• **Exercise description**
After locating the line with "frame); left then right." below, output it and each following line exactly, stopping after the line with "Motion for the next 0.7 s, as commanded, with". No pictures.

----- Material to process -----

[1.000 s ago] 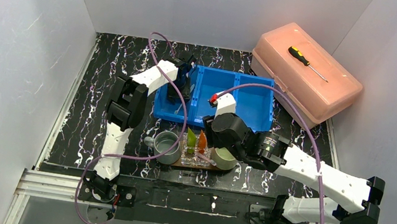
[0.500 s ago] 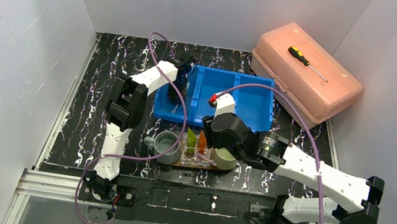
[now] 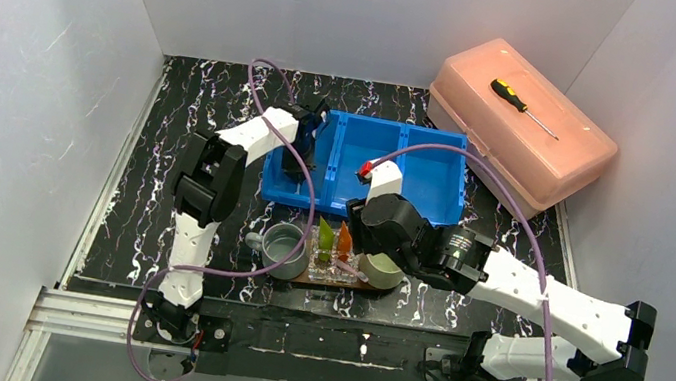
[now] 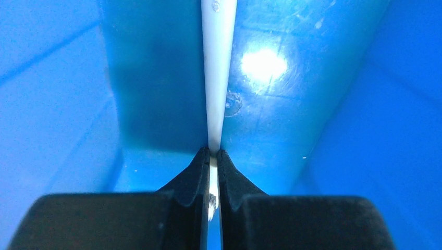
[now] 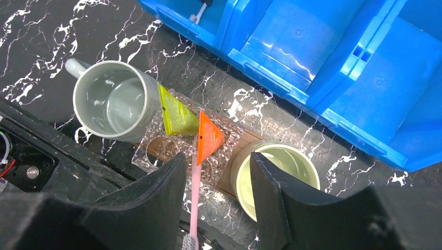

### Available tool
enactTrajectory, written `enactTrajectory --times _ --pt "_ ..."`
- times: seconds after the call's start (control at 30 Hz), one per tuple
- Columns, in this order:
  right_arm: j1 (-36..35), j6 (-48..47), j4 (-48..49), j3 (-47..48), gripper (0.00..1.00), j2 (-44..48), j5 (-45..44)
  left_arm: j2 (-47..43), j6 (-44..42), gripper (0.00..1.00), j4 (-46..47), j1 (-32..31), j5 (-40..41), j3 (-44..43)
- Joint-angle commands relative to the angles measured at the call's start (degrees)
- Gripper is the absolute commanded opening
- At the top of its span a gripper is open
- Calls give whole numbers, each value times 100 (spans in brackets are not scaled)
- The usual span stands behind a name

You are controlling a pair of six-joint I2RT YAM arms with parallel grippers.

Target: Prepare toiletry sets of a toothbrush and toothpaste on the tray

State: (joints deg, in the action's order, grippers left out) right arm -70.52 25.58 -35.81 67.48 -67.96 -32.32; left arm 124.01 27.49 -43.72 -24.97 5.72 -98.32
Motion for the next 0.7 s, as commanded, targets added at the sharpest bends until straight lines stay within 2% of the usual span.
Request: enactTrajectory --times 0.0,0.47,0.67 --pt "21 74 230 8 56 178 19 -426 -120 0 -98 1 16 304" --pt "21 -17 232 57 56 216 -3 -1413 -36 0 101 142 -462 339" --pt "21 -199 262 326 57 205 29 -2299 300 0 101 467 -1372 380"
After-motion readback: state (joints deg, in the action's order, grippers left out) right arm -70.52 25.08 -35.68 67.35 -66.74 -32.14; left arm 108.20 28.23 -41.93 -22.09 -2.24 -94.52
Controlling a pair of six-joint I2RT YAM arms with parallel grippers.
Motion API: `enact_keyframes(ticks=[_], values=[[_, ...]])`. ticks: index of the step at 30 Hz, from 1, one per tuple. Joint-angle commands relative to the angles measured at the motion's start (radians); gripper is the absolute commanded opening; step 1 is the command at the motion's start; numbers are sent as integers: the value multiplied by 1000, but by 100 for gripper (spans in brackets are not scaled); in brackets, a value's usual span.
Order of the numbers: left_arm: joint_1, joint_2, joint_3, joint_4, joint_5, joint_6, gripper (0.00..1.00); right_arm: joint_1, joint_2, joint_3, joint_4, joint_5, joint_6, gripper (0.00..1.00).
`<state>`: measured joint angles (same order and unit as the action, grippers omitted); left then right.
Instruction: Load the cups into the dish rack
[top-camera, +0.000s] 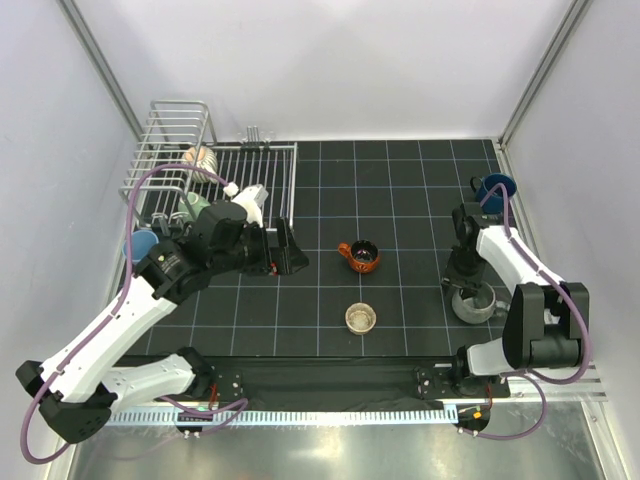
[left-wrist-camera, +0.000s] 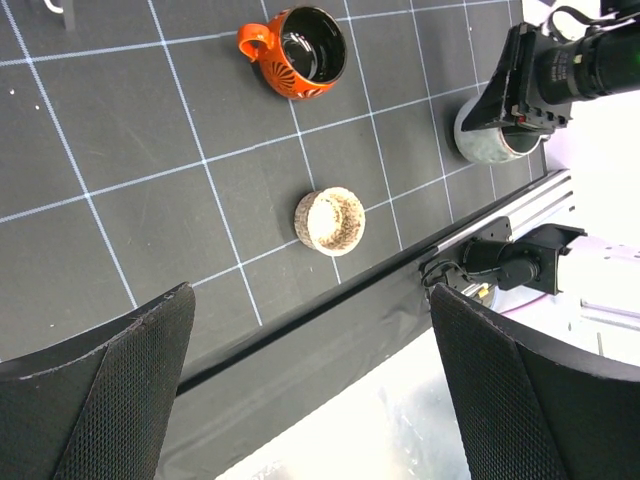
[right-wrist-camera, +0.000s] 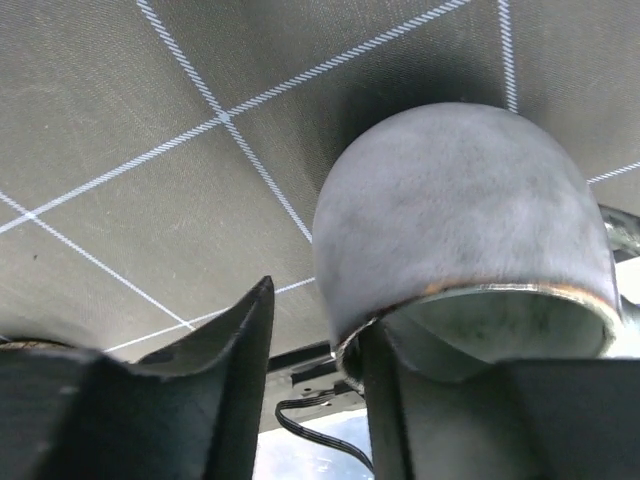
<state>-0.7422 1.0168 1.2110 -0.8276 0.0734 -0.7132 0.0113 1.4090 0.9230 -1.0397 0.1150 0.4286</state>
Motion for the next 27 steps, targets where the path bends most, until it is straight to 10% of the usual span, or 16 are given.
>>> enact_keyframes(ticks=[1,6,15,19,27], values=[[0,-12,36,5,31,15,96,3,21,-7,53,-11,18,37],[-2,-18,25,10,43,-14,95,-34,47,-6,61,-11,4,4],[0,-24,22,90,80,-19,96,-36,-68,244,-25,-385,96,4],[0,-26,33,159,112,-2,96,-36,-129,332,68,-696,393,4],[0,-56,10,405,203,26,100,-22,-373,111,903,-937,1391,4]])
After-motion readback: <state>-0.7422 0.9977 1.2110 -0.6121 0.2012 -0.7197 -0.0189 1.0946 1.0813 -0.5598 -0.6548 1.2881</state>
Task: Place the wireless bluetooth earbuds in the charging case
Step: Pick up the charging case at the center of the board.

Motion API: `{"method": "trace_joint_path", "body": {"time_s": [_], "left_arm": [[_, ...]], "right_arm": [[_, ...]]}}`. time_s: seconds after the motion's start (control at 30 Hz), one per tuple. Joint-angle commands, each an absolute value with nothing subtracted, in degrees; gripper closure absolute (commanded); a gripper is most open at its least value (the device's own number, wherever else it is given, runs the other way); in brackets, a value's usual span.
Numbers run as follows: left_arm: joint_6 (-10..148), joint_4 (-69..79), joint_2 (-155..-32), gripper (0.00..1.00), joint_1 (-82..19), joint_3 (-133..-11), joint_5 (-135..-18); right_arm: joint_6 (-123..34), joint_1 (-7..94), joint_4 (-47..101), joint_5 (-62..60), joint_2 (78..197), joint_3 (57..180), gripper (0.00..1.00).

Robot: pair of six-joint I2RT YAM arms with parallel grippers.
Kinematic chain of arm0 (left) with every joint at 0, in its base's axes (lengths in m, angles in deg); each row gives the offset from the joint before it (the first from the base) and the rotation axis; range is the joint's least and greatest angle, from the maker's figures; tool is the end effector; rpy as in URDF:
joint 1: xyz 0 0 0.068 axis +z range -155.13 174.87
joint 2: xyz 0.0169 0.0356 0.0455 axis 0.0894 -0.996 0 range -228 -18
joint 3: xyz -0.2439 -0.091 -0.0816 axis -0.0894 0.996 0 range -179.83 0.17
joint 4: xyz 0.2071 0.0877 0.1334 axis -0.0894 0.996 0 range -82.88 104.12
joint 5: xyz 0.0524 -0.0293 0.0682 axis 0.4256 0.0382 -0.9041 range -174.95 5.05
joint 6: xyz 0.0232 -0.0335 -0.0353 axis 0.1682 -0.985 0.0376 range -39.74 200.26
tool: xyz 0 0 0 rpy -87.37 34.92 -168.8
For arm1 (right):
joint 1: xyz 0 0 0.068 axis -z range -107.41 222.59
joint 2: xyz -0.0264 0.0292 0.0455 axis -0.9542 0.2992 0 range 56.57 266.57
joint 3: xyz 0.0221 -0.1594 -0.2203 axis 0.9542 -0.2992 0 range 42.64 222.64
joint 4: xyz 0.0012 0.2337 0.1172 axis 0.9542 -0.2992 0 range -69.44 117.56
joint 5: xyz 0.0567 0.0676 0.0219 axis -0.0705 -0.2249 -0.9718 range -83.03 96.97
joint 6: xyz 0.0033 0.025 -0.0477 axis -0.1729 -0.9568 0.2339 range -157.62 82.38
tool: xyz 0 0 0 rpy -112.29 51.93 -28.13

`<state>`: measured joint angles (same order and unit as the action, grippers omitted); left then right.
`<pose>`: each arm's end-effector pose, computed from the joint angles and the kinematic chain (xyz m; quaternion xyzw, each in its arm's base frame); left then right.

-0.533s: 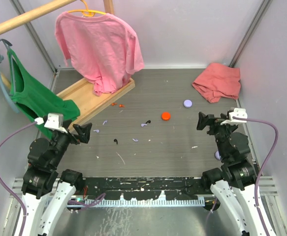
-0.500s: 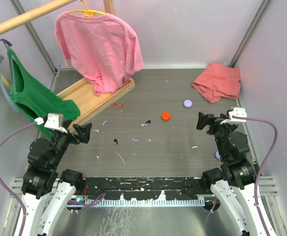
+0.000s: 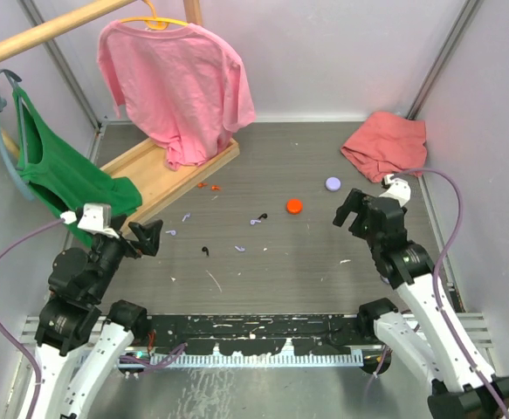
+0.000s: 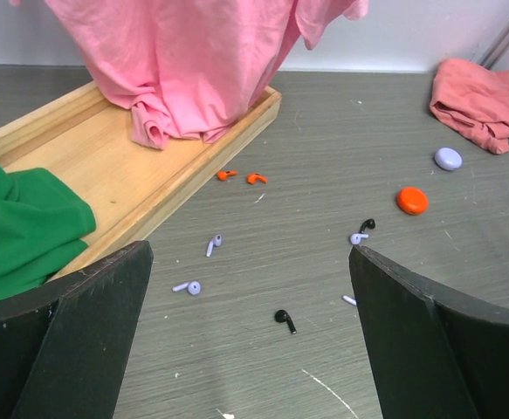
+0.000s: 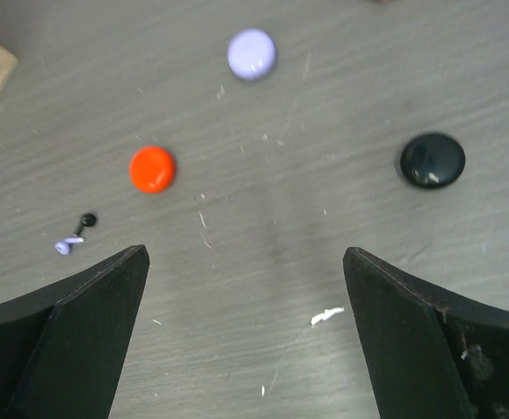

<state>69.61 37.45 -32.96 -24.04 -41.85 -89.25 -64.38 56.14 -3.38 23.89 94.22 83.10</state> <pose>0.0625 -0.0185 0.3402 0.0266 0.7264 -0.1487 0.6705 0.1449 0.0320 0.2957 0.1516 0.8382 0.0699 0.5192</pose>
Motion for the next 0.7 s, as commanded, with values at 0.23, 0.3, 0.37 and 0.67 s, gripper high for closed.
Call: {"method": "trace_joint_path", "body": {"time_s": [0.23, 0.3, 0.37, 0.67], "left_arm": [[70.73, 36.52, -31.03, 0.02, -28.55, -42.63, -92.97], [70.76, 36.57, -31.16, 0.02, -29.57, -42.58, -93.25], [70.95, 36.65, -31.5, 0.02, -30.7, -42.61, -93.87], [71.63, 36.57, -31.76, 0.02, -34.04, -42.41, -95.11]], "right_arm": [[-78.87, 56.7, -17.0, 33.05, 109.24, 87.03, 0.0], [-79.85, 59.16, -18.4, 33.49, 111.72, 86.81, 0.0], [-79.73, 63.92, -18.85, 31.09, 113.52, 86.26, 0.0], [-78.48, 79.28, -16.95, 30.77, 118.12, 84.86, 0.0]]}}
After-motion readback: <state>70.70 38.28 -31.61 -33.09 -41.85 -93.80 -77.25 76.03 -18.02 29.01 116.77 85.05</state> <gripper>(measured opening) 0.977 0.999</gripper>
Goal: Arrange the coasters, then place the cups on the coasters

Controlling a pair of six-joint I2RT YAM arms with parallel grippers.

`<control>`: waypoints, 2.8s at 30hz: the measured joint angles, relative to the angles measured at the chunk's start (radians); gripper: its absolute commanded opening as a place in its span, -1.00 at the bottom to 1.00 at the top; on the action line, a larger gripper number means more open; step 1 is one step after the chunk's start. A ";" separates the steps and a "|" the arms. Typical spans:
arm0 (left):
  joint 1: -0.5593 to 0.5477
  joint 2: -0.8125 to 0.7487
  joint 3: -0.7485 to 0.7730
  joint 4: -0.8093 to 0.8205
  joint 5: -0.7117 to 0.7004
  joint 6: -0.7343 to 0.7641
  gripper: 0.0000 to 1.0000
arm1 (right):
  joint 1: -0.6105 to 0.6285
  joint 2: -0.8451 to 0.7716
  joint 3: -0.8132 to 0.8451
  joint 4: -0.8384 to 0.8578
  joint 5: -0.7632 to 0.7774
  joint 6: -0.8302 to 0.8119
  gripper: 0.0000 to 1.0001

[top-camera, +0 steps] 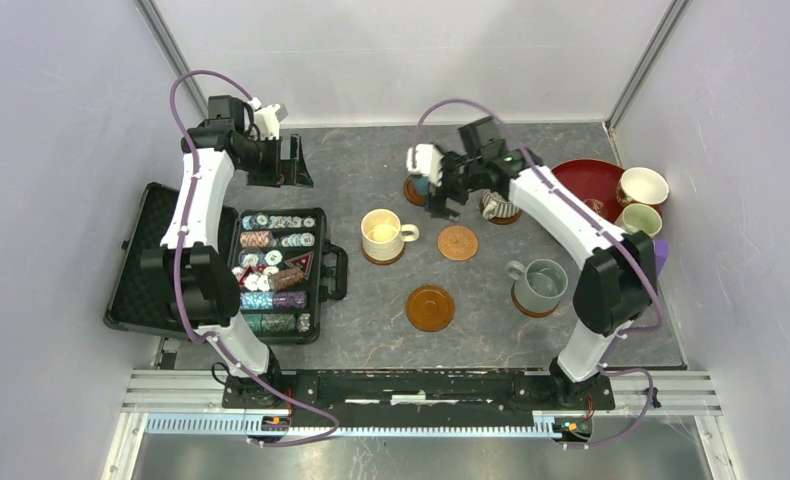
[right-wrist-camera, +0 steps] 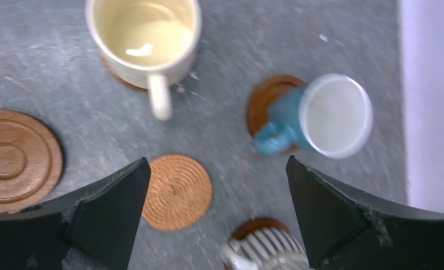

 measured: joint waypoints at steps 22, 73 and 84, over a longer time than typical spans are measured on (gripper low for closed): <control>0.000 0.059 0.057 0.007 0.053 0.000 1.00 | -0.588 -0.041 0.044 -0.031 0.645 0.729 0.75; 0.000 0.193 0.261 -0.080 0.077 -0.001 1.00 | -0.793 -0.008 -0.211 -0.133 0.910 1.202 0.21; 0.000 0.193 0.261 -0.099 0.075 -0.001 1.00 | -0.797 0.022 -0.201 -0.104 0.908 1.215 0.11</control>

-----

• **Problem solution**
`<pose>`: each arm's end-effector pose, computed from the joint angles and the kinematic chain (xyz m; quaternion xyzw, each in its arm's base frame); left then right.

-0.533s: 
-0.500s: 
+0.000s: 
+0.000s: 
+0.000s: 

<state>69.61 37.45 -32.96 -24.04 -41.85 -89.25 -64.38 56.14 -3.38 23.89 94.22 83.10</state> <pose>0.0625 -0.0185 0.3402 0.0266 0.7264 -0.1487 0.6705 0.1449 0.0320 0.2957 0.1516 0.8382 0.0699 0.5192</pose>
Motion for the next 0.7 s, as commanded, with values at 0.23, 0.3, 0.37 and 0.67 s, gripper high for closed.

The required output has now been supplied.